** RECORD SET follows **

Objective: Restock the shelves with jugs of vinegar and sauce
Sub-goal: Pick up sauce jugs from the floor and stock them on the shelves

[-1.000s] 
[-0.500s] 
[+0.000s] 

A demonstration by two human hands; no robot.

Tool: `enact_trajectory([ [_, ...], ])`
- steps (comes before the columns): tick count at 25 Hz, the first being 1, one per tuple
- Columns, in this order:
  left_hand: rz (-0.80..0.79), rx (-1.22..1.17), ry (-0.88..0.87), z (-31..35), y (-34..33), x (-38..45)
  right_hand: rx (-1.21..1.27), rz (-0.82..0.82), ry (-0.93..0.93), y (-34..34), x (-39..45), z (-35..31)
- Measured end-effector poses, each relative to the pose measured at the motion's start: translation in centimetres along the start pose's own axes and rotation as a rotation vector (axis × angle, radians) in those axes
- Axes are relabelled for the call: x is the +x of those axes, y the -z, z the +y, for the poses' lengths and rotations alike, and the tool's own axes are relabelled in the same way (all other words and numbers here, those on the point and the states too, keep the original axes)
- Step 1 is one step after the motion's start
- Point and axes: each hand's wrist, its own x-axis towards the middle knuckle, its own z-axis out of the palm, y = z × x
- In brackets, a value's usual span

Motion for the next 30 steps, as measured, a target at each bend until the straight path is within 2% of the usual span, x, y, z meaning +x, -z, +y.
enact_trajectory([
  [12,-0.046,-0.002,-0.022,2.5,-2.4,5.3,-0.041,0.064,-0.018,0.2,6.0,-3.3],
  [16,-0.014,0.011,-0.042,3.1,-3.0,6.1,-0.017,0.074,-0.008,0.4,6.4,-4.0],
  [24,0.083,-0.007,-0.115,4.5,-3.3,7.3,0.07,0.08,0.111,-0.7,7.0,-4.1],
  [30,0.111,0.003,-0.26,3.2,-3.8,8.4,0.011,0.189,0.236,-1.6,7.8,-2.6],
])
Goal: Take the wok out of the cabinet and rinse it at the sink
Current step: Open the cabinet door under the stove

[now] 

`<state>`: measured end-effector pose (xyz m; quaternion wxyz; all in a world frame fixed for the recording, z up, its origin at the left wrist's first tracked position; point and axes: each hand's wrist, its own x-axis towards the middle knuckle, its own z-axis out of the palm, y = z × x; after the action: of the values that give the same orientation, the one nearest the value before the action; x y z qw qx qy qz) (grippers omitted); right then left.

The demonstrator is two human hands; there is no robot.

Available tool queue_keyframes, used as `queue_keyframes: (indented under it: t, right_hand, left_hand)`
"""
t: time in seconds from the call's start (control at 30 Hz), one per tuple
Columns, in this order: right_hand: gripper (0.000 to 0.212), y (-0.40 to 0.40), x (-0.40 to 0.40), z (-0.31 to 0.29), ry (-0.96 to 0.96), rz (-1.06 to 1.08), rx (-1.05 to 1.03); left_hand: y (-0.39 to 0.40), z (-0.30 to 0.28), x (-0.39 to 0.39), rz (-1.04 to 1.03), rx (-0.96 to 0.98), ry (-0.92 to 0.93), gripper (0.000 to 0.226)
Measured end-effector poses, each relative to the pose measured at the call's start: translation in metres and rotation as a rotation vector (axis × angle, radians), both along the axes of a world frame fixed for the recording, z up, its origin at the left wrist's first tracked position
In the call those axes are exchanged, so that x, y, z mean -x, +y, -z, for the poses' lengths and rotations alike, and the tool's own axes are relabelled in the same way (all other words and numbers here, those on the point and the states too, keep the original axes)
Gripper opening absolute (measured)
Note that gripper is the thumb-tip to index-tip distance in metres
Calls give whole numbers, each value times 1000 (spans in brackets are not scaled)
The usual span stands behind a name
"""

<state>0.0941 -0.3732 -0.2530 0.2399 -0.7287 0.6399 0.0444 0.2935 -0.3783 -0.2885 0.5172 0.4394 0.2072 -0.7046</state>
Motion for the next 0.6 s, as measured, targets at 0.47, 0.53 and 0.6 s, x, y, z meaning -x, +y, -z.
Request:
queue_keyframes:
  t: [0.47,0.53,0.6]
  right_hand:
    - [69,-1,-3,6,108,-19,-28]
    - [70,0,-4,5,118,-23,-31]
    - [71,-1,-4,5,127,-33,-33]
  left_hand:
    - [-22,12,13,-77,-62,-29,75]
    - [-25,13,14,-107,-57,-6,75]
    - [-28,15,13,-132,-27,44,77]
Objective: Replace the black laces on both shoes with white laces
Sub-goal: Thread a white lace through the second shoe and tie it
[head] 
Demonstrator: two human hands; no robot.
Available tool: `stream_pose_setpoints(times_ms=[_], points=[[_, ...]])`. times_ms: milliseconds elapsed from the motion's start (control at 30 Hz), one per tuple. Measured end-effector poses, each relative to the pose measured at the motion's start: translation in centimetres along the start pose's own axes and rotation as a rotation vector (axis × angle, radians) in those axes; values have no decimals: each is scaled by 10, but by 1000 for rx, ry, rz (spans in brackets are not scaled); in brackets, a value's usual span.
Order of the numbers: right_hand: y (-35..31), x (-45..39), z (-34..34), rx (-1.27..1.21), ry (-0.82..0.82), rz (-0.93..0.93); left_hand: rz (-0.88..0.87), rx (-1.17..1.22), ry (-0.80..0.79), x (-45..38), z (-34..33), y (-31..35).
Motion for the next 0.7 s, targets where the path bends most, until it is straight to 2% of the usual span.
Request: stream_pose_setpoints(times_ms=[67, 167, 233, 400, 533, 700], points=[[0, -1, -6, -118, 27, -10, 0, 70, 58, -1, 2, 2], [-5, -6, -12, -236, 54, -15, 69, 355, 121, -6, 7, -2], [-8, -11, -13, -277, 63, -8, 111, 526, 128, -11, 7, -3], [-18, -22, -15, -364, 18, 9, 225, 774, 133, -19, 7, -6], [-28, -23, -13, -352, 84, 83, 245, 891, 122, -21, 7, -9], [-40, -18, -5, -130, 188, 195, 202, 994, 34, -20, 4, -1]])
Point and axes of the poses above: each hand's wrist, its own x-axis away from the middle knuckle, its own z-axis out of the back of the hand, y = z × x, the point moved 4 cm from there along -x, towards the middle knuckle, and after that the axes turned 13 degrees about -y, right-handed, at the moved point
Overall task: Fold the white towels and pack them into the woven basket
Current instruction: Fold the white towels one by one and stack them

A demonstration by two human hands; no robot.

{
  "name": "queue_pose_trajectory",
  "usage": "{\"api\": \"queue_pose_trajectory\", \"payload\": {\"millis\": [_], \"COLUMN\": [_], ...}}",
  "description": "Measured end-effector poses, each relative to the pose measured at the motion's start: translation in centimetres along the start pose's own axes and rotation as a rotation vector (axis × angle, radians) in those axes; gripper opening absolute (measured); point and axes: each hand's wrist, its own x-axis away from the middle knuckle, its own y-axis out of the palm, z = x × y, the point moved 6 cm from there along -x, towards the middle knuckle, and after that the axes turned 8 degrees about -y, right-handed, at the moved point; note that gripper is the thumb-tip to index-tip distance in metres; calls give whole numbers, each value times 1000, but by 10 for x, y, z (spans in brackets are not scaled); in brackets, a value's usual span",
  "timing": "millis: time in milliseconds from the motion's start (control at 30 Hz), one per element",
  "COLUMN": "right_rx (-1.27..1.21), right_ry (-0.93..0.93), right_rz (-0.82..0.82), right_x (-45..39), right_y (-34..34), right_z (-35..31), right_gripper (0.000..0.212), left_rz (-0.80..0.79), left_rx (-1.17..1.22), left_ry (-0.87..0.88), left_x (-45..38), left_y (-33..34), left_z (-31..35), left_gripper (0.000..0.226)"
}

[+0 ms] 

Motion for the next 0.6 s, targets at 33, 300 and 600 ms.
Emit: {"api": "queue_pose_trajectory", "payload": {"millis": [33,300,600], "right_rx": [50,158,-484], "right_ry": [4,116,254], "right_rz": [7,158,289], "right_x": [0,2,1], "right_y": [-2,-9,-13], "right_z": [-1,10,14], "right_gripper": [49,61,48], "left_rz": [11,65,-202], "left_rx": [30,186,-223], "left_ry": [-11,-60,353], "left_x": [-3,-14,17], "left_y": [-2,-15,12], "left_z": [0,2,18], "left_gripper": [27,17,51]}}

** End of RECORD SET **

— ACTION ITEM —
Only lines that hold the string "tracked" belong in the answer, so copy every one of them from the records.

— EXERCISE ANSWER —
`<state>`: measured end-effector pose (xyz m; quaternion wxyz; all in a world frame fixed for the recording, z up, its origin at the left wrist's first tracked position; point and axes: each hand's wrist, its own x-axis towards the middle knuckle, its own z-axis out of the palm, y = z × x; after the action: of the values that give the same orientation, the one nearest the value before the action; x y z qw qx qy qz) (grippers omitted); right then left.
Measured end-effector poses, each relative to the pose measured at the call's start: translation in metres and rotation as a rotation vector (axis × angle, radians), both along the axes of a world frame fixed for the recording, z up, its origin at the left wrist's first tracked position

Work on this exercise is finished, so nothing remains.